Onthoud het volgende:
1. voorrang bestaat alleen tussen bestuurders onderling.
2. een rotonde (de cirkelvormige weg) is een opzichzelf staande éénrichtingsverkeer weg.
Haaientanden betekenen: BESTUURDERS op de kruisende weg hebben voorrang.
Haaientanden hebben dus géén betekenis voor VOETGANGERS.
Dus vóór of àchter de voetgangersoversteekplaats (zebrapad) plaatsen van haaientanden heeft geen rechtswaarde/invloed t.o.v. bestuurder op een voetgangersoversteekplaats (zebrapad).
Men wil er hooguit mee insinueren of suggereren dat men de voetgangers voorrang moet geven. (maar zie onthou 1)
Of men wil bereiken dat men bij het zien van verkeer op de rotonde of bij een file stopt vóór de voetgangersoversteekplaats ipv erop.
De regel bij een voetgangersoversteekplaats luidt: “men dient voetgangers voor te laten gaan” en niet “voetgangers hebben voorrang”.
Vanwege onthou punt 2 betekent het ook dat als je op de rotonde rijdt je géén richting moet aangeven naar links!
Ook niet bij het OPRIJDEN van een rotonde*, alleen bij het VERLATEN van de rotonde.
*richting aangeven op een rotonde
Ooit heb ik mezelf bij het oprijden van een rotonde bijna doodgereden (ik rij motor).
De auto die uit de weg links van mij de rotonde opreed gaf richting aan naar rechts.
Ik maakte daaruit op dat de man de weg op zou rijden waar ik vanaf kwam en negeerde hem en wilde de rotonde oprijden.
Maar hij wilde de rotonde ‘rechtdoor’ rijden (verlaten via de weg rechts van mij).
Hij gaf dus op de rontonde ter hoogte van mijn zijweg richting naar links en de volgende zijweg, waar hij afsloeg, richting naar rechts.
Totaal gaf hij 3x richting aan.
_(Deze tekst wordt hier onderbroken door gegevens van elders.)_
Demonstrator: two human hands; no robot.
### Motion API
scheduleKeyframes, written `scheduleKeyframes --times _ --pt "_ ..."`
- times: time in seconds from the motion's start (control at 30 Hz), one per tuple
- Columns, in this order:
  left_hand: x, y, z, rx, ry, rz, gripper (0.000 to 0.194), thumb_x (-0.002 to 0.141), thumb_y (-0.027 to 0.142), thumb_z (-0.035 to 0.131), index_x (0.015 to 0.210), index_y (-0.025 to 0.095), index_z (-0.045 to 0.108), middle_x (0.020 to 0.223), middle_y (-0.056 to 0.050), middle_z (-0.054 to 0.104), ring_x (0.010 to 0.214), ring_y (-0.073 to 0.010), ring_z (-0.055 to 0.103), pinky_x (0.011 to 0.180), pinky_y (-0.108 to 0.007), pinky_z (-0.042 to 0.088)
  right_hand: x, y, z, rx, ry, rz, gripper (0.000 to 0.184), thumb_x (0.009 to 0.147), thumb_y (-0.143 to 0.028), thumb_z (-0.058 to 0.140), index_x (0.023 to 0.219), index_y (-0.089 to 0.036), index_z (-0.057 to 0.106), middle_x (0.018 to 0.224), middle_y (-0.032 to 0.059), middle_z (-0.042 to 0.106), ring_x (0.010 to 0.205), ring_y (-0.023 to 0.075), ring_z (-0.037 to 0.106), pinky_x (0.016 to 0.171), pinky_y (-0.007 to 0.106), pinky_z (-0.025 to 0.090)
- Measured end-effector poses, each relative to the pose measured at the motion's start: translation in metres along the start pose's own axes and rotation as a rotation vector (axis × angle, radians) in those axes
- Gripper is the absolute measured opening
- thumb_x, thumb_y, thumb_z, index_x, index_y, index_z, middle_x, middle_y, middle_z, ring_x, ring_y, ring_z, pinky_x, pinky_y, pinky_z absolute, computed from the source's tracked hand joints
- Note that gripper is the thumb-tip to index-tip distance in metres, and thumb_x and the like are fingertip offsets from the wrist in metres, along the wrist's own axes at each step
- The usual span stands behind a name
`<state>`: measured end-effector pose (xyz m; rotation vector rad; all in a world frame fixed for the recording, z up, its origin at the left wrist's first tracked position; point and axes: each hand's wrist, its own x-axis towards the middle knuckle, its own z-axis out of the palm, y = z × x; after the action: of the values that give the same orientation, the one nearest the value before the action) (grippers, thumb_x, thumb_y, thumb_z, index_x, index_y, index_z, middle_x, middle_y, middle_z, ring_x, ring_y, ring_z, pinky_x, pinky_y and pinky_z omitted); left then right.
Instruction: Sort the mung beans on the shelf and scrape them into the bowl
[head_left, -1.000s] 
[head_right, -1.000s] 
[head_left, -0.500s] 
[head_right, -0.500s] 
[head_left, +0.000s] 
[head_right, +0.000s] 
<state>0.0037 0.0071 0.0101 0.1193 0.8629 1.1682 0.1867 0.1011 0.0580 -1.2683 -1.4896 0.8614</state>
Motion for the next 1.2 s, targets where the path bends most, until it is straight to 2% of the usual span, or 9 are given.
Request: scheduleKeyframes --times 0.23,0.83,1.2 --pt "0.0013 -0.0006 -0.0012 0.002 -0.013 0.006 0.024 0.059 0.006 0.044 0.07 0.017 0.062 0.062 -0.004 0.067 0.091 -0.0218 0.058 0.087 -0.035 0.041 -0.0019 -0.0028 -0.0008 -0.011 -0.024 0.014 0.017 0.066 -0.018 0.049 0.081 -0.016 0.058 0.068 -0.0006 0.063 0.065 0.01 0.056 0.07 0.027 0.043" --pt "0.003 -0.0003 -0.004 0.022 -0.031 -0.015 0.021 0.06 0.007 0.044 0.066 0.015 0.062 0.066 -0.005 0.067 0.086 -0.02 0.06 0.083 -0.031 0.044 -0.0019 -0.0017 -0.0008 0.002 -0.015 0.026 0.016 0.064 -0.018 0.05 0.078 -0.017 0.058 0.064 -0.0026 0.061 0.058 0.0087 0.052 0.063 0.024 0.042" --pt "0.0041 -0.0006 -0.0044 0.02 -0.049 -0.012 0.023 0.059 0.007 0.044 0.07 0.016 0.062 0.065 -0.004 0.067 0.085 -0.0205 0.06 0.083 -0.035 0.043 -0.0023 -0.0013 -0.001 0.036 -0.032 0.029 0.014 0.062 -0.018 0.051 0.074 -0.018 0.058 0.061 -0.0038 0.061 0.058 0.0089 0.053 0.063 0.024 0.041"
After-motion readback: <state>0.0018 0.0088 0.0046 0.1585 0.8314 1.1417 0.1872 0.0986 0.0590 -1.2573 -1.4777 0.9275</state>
Verwarrend en gevaarlijk
Geef alleen bij het VERLATEN van de rotonde richting aan. Dat is wettelijk gezien voldoende, zie onthou punt 2 !!!
Op de rotonde, de in feite rechtdoorgaande eenrichtingsweg hoef je geen richting aan te geven.
Dat doe je op geen enkel weg die je volgt, alleen bij het verlaten van een weg.
Nog een veel gemaakte fout:
Denk aan een weg (noem het De Hoofdweg) met een apart fietspad in dezelfde richting.
Die weg en het fietspad kennen een kruisende weg, noem deze weg Kruisweg.
Een automobilist rijdt met zijn auto op de Hoofdweg en wil op de kruising met de Kruisweg rechtsaf.
Op het fietspad langs de Hoofdweg rijdt een fietser. Het fietspad heeft haaietanden ter hoogte van de Kruisweg.
De automobilist en de fietser ‘komen elkaar tegen op de kruising’.
De automobilist kan denken: daar staan haaietanden dus ik heb voorrang.
De fietser kan hetzelfde denken: ik heb haaietanden dus ik moet voorrang verlenen.
Realiteit is dat rechtdoorgaand verkeer op dezelfde weg voor gaat op afslaand verkeer.
Automobilist dient voorrang te verlenen aan bestuurders op het fietspad.